The device shutdown callbacks invoked during shutdown/reboot
are prone to errors depending on the device state or mishandling
by one or more driver. In order to prevent a device hang in such
scenarios, we bail out after a timeout while dumping a meaningful
call trace of the shutdown callback which blocks the shutdown or
reboot process.
Signed-off-by: Soumya Khasnis <[email protected]>
Signed-off-by: Srinavasa Nagaraju <[email protected]>
---
drivers/base/Kconfig | 15 +++++++++++++++
kernel/reboot.c | 46 +++++++++++++++++++++++++++++++++++++++++++-
2 files changed, 60 insertions(+), 1 deletion(-)
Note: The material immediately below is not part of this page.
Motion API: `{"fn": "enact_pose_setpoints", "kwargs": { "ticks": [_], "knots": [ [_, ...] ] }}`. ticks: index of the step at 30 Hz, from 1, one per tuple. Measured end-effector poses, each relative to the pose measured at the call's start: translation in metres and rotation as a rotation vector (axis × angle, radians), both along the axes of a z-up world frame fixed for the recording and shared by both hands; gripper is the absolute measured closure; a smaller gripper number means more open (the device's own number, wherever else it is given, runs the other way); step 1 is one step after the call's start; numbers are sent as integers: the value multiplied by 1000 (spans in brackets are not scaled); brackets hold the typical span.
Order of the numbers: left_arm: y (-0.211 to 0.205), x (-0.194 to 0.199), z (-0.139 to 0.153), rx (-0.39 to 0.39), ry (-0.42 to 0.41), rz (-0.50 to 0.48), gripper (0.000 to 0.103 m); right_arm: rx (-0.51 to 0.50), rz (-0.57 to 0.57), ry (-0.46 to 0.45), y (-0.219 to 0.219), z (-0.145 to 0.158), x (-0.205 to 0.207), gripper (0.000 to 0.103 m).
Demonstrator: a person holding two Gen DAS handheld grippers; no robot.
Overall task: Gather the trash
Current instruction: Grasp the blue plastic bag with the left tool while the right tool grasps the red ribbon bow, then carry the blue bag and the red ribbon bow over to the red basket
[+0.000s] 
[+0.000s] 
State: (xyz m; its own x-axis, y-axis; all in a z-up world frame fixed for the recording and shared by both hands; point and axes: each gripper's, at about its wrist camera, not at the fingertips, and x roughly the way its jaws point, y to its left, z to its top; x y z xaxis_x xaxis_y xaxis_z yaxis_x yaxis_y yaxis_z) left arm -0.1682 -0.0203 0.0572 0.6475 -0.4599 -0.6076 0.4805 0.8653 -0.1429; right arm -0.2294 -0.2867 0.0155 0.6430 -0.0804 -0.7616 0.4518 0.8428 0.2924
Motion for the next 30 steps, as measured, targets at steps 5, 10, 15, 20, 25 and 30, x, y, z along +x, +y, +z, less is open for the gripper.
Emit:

diff --git a/drivers/base/Kconfig b/drivers/base/Kconfig
index 2b8fd6bb7da0..d06e379b6281 100644
--- a/drivers/base/Kconfig
+++ b/drivers/base/Kconfig
@@ -243,3 +243,18 @@ config FW_DEVLINK_SYNC_STATE_TIMEOUT
work on.
endmenu
+
+config DEVICE_SHUTDOWN_TIMEOUT
+ bool "device shutdown timeout"
+ default n
+ help
+ Enable timeout for device shutdown. Helps in case device shutdown
+ is hung during shoutdonw and reboot.
+
+
+config DEVICE_SHUTDOWN_TIMEOUT_SEC
+ int "device shutdown timeout in seconds"
+ default 5
+ depends on DEVICE_SHUTDOWN_TIMEOUT
+ help
+ sets time for device shutdown timeout in seconds
diff --git a/kernel/reboot.c b/kernel/reboot.c
index 22c16e2564cc..8460bd24563b 100644
--- a/kernel/reboot.c
+++ b/kernel/reboot.c
@@ -18,7 +18,7 @@
#include <linux/syscalls.h>
#include <linux/syscore_ops.h>
#include <linux/uaccess.h>
-
+#include <linux/sched/debug.h>
/*
* this indicates whether you can reboot with ctrl-alt-del: the default is yes
*/
@@ -48,6 +48,14 @@ int reboot_cpu;
enum reboot_type reboot_type = BOOT_ACPI;
int reboot_force;
+#ifdef CONFIG_DEVICE_SHUTDOWN_TIMEOUT
+struct device_shutdown_timeout {
+ struct timer_list timer;
+ struct task_struct *task;
+} devs_shutdown;
+#define SHUTDOWN_TIMEOUT CONFIG_DEVICE_SHUTDOWN_TIMEOUT_SEC
+#endif
+
struct sys_off_handler {
struct notifier_block nb;
int (*sys_off_cb)(struct sys_off_data *data);
@@ -88,12 +96,46 @@ void emergency_restart(void)
}
EXPORT_SYMBOL_GPL(emergency_restart);
+#ifdef CONFIG_DEVICE_SHUTDOWN_TIMEOUT
+static void device_shutdown_timeout_handler(struct timer_list *t)
+{
+ pr_emerg("**** device shutdown timeout ****\n");
+ show_stack(devs_shutdown.task, NULL, KERN_EMERG);
+ if (system_state == SYSTEM_RESTART)
+ emergency_restart();
+ else
+ machine_power_off();
+}
+
+static void device_shutdown_timer_set(void)
+{
+ devs_shutdown.task = current;
+ timer_setup(&devs_shutdown.timer, device_shutdown_timeout_handler, 0);
+ devs_shutdown.timer.expires = jiffies + SHUTDOWN_TIMEOUT * HZ;
+ add_timer(&devs_shutdown.timer);
+}
+
+static void device_shutdown_timer_clr(void)
+{
+ del_timer(&devs_shutdown.timer);
+}
+#else
+static inline void device_shutdown_timer_set(void)
+{
+}
+static inline void device_shutdown_timer_clr(void)
+{
+}
+#endif
+
void kernel_restart_prepare(char *cmd)
{
blocking_notifier_call_chain(&reboot_notifier_list, SYS_RESTART, cmd);
system_state = SYSTEM_RESTART;
usermodehelper_disable();
+ device_shutdown_timer_set();
device_shutdown();
+ device_shutdown_timer_clr();
}
/**
@@ -293,7 +335,9 @@ static void kernel_shutdown_prepare(enum system_states state)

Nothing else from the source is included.